WORK INSTRUCTION
Each line from the one containing "Trace the outline of every instance of the blue" through the final line of the data below must be repeated exactly.

PROVIDED MATERIAL
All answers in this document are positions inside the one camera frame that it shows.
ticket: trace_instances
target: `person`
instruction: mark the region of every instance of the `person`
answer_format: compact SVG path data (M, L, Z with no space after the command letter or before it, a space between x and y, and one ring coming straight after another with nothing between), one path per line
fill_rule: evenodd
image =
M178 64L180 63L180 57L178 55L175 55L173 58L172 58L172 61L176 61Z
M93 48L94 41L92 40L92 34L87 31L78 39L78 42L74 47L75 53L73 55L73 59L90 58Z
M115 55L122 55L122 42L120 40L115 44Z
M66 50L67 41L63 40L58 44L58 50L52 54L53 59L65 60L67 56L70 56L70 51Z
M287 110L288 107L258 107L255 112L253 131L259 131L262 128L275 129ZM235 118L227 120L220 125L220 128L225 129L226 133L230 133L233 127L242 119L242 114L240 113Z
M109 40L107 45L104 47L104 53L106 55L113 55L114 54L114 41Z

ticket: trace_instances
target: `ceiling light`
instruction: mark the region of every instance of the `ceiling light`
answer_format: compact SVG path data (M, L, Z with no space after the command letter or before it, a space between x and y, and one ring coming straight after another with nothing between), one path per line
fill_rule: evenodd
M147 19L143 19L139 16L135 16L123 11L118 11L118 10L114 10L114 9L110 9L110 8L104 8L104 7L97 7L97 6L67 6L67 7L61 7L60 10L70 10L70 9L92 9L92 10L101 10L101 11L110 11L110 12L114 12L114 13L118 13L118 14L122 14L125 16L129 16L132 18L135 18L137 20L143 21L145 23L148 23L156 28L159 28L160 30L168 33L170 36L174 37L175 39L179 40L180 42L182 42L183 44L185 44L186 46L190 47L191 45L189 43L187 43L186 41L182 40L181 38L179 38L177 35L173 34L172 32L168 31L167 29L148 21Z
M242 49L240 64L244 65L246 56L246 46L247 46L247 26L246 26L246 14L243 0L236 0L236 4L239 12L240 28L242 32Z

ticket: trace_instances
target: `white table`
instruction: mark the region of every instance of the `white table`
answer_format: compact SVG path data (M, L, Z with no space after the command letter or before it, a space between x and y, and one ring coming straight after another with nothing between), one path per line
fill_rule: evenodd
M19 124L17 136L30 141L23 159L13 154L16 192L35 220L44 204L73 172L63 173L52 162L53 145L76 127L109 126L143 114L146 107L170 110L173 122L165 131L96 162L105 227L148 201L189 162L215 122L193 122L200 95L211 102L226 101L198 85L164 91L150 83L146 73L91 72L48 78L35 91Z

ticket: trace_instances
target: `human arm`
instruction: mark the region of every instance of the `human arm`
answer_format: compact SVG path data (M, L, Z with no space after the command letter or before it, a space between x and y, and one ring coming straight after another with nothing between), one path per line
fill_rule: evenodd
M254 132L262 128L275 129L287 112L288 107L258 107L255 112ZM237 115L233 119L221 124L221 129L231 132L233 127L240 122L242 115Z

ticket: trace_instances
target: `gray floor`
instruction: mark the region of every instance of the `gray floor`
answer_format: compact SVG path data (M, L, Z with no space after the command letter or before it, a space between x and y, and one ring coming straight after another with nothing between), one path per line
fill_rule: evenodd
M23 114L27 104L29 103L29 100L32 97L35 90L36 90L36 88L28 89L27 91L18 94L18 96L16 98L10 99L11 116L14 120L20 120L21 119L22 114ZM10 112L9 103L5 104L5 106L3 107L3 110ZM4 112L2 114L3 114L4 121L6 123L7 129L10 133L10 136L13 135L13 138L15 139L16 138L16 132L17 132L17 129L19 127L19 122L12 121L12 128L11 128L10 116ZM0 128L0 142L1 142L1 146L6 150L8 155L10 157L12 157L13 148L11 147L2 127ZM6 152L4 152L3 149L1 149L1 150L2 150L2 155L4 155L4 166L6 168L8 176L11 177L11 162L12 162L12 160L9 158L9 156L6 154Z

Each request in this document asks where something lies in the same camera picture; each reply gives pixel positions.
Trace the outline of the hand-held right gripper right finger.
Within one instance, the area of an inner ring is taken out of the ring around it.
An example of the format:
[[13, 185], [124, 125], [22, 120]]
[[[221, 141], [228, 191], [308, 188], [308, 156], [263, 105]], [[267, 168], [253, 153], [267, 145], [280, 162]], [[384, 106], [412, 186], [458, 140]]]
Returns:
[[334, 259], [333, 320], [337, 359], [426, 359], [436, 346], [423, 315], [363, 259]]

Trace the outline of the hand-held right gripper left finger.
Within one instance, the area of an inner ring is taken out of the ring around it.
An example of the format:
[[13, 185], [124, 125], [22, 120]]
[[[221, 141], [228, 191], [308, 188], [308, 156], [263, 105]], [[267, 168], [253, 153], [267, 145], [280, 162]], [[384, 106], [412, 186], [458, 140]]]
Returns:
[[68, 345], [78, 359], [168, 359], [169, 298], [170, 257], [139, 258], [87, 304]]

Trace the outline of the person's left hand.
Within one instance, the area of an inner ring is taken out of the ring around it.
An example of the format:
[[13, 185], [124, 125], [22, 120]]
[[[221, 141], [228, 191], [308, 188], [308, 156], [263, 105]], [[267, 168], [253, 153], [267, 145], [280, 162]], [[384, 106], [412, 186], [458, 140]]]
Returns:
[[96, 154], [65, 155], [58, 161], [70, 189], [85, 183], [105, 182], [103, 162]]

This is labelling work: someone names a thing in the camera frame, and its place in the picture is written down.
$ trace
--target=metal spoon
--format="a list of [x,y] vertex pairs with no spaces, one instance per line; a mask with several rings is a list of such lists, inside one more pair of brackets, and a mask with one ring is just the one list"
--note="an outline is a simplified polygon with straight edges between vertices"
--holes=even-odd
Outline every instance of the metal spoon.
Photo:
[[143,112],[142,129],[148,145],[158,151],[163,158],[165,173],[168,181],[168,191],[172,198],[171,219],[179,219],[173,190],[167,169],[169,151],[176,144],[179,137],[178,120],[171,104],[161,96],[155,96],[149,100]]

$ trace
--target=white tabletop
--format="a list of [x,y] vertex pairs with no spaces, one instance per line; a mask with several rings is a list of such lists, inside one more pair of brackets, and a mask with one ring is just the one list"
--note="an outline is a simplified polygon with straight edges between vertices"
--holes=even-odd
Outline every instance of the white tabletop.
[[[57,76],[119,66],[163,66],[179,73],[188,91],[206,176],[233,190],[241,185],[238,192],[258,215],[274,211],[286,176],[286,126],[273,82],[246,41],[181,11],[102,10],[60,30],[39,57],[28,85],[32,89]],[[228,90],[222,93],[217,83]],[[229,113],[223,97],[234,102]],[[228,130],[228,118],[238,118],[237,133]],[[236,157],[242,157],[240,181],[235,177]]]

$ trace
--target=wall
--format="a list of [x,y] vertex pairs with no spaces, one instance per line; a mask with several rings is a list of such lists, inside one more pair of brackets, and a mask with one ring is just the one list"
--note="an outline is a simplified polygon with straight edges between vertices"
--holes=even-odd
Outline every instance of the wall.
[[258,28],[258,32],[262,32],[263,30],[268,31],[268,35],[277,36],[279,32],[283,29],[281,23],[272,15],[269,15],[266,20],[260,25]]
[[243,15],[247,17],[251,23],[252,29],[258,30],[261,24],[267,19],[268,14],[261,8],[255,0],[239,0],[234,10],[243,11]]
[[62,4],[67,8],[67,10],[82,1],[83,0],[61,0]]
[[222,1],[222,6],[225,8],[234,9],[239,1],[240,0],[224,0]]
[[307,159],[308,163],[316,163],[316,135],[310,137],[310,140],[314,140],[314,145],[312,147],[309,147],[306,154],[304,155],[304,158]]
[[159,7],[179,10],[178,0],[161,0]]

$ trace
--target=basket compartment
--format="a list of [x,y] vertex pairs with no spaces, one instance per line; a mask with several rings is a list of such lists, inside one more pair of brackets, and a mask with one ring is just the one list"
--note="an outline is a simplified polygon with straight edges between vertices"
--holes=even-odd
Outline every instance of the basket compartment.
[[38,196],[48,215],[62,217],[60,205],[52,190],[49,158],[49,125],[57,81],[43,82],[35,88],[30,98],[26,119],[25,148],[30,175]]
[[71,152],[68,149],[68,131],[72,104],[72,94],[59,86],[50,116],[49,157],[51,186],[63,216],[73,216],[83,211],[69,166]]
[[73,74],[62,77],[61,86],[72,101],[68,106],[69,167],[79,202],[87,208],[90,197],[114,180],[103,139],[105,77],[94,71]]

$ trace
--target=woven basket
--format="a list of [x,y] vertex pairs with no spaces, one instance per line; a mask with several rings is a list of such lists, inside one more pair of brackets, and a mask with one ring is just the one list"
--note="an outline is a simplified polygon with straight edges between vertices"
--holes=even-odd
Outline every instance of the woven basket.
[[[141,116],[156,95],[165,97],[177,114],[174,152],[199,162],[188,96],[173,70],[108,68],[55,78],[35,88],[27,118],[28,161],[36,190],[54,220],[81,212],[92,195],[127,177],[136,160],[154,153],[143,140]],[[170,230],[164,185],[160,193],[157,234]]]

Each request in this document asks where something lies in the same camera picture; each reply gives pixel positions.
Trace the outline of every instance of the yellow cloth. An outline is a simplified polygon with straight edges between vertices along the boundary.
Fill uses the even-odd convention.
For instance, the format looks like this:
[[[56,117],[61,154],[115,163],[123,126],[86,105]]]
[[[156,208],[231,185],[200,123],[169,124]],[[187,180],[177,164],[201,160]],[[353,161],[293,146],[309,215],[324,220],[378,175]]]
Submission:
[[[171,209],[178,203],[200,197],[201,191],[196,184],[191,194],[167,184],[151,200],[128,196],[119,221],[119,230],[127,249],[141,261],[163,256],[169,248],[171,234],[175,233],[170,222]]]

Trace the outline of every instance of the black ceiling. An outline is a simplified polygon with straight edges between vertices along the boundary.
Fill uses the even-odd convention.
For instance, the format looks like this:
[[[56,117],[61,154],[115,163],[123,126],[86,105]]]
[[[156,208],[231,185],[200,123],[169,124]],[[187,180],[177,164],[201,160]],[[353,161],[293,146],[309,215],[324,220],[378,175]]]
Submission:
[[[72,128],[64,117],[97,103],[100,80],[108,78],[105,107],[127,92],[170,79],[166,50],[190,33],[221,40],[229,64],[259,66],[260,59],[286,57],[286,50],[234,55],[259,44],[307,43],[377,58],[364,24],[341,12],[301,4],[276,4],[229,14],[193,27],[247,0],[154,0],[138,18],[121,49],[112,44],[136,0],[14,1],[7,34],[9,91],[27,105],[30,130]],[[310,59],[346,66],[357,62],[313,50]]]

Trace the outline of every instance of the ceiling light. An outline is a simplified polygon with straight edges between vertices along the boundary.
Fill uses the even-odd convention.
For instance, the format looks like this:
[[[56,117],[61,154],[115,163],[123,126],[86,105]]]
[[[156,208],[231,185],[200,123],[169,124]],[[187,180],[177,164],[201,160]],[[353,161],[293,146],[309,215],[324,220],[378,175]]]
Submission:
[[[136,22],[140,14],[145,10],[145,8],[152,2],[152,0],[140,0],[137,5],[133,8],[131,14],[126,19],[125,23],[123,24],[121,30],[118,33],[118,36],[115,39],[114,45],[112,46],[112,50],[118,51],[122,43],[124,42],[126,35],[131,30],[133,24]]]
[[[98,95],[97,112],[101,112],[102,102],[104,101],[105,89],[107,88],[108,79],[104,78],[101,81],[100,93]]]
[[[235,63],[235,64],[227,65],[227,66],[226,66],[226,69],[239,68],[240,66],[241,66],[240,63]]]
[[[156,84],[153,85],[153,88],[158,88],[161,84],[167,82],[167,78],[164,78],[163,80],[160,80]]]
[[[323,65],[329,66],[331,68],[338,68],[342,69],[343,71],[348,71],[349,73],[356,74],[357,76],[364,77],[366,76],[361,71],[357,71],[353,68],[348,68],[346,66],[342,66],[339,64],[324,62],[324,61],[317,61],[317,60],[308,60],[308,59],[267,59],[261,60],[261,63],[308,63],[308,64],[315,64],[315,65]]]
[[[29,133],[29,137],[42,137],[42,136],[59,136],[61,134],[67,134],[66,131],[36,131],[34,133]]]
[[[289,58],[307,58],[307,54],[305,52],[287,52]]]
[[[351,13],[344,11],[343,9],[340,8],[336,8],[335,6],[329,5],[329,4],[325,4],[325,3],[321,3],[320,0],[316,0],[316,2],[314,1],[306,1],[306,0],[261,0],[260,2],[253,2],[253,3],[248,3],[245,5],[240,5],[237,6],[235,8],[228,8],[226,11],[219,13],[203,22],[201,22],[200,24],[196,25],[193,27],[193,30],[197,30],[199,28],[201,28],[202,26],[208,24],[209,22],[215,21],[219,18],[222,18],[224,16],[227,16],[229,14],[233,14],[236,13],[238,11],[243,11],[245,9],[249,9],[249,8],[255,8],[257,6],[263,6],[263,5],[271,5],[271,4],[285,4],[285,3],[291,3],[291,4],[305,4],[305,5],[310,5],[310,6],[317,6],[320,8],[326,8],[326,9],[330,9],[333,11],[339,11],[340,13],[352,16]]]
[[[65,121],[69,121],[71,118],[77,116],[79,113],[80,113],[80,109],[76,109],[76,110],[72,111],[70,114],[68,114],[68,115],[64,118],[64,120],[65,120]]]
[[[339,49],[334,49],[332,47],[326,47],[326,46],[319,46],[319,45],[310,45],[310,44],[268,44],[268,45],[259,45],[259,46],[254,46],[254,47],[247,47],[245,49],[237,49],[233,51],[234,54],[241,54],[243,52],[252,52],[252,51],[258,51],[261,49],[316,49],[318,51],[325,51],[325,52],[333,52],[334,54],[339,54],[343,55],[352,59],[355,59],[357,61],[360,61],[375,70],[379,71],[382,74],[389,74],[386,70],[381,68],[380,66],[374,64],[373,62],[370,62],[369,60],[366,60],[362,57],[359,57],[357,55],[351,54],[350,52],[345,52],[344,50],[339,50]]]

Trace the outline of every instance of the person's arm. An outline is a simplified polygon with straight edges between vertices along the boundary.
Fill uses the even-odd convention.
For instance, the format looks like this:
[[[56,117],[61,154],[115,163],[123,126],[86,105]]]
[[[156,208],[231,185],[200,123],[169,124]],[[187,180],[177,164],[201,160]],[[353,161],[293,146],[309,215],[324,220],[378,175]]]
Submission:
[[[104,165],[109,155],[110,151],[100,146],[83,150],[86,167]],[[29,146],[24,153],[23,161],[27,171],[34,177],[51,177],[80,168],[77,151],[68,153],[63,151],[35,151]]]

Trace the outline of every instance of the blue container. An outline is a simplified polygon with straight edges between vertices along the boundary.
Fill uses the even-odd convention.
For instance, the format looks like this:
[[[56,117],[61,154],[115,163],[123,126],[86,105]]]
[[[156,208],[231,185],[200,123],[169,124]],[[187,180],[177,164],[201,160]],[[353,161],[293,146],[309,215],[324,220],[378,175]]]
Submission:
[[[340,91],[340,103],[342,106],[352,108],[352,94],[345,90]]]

FINISHED TASK
Trace the outline of every instance of the blue container. An outline is a simplified polygon with straight edges between vertices along the boundary.
Fill uses the even-odd convention.
For instance, the format looks like this:
[[[56,117],[61,154],[115,163],[123,126],[86,105]]]
[[[156,208],[231,185],[200,123],[169,124]],[[187,180],[177,164],[201,160]],[[353,161],[293,146],[309,215],[324,220],[378,175]]]
Submission:
[[[340,91],[340,103],[342,106],[352,108],[352,94],[345,90]]]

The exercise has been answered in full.